Pervasive inflation has been squeezing businesses and consumers for months and the Federal Reserve has moved aggressively to try to bring prices down by raising interest rates.
That has raised concerns that it could go too far and actually cause a recession.
But markets have been bracing for this for months, buying on dips and looking for silver linings.
“Within the gloom, buyers are attempting to seek for some pockets of optimism. Guidance for economic conditions from the major US banks point towards an impending slowdown, but it came with some downplaying of risks of a severe US recession with strength in consumer spending and labour market,” Jun Rong Yeap of IG said in a report.

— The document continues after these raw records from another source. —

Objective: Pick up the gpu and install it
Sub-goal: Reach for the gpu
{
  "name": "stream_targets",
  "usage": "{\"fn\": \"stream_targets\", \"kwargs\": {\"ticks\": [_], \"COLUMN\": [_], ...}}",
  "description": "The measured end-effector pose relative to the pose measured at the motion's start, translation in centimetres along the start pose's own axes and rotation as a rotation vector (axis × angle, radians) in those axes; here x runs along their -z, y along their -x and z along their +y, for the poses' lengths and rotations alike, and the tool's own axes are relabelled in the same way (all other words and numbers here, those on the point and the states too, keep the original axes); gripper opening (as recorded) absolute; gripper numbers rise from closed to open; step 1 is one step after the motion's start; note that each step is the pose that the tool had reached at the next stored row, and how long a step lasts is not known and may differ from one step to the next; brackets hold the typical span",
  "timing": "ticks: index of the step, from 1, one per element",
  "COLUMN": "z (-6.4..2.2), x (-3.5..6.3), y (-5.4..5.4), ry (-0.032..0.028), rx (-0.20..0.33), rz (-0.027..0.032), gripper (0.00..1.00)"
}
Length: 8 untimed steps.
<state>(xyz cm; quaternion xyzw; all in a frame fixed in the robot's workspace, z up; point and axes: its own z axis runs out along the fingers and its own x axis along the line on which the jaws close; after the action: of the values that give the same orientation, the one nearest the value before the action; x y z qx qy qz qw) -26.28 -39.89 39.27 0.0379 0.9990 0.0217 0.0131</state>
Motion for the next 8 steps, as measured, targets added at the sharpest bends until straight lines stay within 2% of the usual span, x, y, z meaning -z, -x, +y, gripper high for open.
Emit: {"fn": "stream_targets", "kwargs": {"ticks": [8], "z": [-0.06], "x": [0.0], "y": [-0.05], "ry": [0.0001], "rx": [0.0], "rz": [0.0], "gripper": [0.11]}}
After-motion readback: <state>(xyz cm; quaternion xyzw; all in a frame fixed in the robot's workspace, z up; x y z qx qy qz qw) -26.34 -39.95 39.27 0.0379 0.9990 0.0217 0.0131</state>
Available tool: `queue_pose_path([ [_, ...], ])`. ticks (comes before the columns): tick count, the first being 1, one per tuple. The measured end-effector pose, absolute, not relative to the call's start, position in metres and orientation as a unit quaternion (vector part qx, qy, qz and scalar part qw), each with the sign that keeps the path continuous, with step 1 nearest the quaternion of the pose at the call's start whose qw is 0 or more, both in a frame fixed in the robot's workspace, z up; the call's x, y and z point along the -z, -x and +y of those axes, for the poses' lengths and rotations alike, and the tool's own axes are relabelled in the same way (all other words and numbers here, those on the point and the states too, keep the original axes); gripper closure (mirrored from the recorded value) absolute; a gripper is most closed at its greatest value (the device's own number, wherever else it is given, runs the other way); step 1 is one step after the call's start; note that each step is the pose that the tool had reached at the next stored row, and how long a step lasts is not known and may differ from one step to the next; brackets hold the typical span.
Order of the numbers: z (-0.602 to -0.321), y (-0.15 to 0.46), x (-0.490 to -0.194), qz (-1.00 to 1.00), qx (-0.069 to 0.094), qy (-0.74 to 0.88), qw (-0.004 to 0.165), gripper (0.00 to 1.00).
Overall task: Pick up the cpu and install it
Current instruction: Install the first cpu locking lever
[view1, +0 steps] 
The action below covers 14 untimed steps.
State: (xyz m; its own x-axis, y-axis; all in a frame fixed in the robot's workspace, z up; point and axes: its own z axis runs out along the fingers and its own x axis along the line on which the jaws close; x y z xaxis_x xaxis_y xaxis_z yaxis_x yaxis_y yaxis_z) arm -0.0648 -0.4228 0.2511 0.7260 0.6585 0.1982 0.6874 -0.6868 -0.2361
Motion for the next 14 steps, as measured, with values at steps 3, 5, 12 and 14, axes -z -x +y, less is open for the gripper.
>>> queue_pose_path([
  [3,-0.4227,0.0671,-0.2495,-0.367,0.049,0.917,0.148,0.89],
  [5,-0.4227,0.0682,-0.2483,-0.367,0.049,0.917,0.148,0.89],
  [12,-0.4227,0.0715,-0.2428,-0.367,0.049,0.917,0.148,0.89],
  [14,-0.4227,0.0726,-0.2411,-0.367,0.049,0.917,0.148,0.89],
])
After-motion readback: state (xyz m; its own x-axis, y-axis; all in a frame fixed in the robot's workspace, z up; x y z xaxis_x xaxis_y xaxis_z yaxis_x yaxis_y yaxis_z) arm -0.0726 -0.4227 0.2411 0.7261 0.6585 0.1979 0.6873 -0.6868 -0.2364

The yield on the 10-year Treasury, which affects mortgage rates, was at 2.94 per cent yesterday. It remains lower than the two-year Treasury, which is at 3.12 per cent. That’s a relatively rare occurrence, and some investors believe it augurs a potential recession.
The Fed has already raised rates three times this year and traders are increasingly expecting a monster rate hike of a full percentage point at the central bank’s next meeting in two weeks.
Traders are betting on a 44 per cent chance of a full-point hike, up from zero a month ago, according to CME Group.
Investors will get a clearer picture in the coming weeks about how badly inflation is hurting companies. Several more banks are on deck to report earnings yesterday, including Citigroup and Wells Fargo, along with insurer UnitedHealth Group.
In other trading yesterday, US benchmark crude oil gained 24 cents to USD96.02 a barrel. It lost 52 cents to USD95.78 a barrel on Thursday.
Brent crude, the pricing basis for international trading, added USD 0.49 to USD99.59 a barrel.
The US dollar fell to JPY138.87 from JPY138.94. Rising US interest rates have continued to push the dollar higher against other major currencies in countries where rates have not risen or have lagged the hikes by the Fed.
The euro rose to USD1.0023 from USD1.0020.